Recently, advances in characterization of molecular-profiling and immune-profiling show potential to remodel the paradigm of MIBC treatment. Molecular-profiling of MIBC has screened several novel therapeutic targets, including fibroblast growth factor 3 (FGFR3, BLC2001 trial) and epidermal growth factor receptor (EGFR, BL-2007–02 trial), which are overexpressed in tumors and confer poor survival outcome.5 6 Besides, reported as an immunogenic malignancy, MIBC can response durably to immune checkpoint blockade (ICB).7 Continuing clinical trials are evaluating prospects of ICB targeting programmed cell death-1 (PD-1)-programmed death-ligand 1 (PD-L1) axis and cytotoxic T-lymphocyte-associated protein 4 (CTLA-4) as first-line treatment for advanced bladder cancer. Although assessment of immuno-oncology and immune microenvironment are developing in full swing, researches concentrating on investigating immune checkpoints (ICKs) expression in MIBC remain scarce. Lymphocyte activation gene 3 (LAG-3) is identified as a possible target of ICB, and its clinical significance in MIBC is unexplored.

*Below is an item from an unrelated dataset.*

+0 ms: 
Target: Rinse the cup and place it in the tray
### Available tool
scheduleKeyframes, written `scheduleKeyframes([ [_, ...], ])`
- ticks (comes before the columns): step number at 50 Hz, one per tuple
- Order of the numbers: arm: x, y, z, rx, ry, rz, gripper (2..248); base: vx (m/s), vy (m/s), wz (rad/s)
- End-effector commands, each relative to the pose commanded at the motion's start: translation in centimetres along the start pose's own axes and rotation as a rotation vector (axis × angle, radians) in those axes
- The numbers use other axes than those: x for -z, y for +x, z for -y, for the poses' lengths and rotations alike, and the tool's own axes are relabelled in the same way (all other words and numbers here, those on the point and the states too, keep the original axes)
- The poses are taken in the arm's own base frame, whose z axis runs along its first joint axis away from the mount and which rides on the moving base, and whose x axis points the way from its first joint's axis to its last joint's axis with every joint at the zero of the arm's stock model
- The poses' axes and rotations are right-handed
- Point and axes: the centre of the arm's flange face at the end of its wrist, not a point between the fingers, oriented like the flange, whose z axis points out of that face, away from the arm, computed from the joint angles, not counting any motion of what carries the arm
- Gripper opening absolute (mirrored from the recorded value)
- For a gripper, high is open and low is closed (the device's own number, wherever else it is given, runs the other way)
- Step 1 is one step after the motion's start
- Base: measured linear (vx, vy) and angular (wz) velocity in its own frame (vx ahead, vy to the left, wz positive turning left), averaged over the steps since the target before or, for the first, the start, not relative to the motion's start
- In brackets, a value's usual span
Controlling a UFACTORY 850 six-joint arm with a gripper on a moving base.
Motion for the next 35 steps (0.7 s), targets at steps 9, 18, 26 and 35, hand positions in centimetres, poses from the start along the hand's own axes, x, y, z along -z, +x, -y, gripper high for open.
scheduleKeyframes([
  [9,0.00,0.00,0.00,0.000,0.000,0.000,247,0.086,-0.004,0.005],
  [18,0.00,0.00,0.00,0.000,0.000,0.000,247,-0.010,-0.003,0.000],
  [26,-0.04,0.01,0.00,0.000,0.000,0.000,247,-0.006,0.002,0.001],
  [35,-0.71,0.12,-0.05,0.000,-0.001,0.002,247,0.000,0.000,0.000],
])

As a transmembrane protein discovered in 1990, LAG-3 is expressed on activated T cells and natural killer cells.8 9 Many preclinic studies have confirmed that LAG-3 signaling led to cytotoxic CD8+ T cells exhaustion, and LAG-3 blockade can synergize with PD-1/PD-L1 therapy to reinvigorate antitumor immunity.10 However, the prognostic value of LAG-3+ cells remains inconsistent in different types of cancer. In breast cancer and ovarian cancer, LAG-3+ cells abundance indicated improved prognosis and might be the counterbalance reaction to the ongoing antitumor T-cell immunity.11 12 Inversely, LAG-3+ cells infiltration was associated with poor survival in non-small cell lung cancer,13 representing an immunosuppressive landscape. Herein, our purpose was to elucidate the prognostic significance of LAG-3+ cells and its relationship with ACT benefit and immune contexture in MIBC. Meanwhile, the association of LAG-3 mRNA expression with molecular subtypes and targeted therapy was studied based on The Cancer Genome Atlas (TCGA). Our results first illustrated that the multiple clinical value of LAG-3+ cells could possibly usher personalized treatment for MIBC.
Materials and methods
Study population and mRNA data
This study enrolled 215 patients treated with RC from Zhongshan Hospital cohort (ZSHC, surgery date: 2002–2014) of Fudan University. Formalin-fixed paraffin-embedded samples of ZSHC were sectioned by tissue microarray (TMA) technology. Seventy-four patients were excluded according to the following criteria: 1) informed consent; 2) accessible for complete clinical and prognostic data; 3) diagnosed as MIBC (73 excluded: 13 non-urothelial carcinoma, 60 pathological Ta/Tis/T1); 4) without other therapies besides cisplatin-based ACT and RC; 5) no detachment in TMA (1 excluded). Follow-up information was collected routinely according to guidelines until July 2016.2 The clinical-pathological characteristics of 141 patients with MIBC are presented in table 1.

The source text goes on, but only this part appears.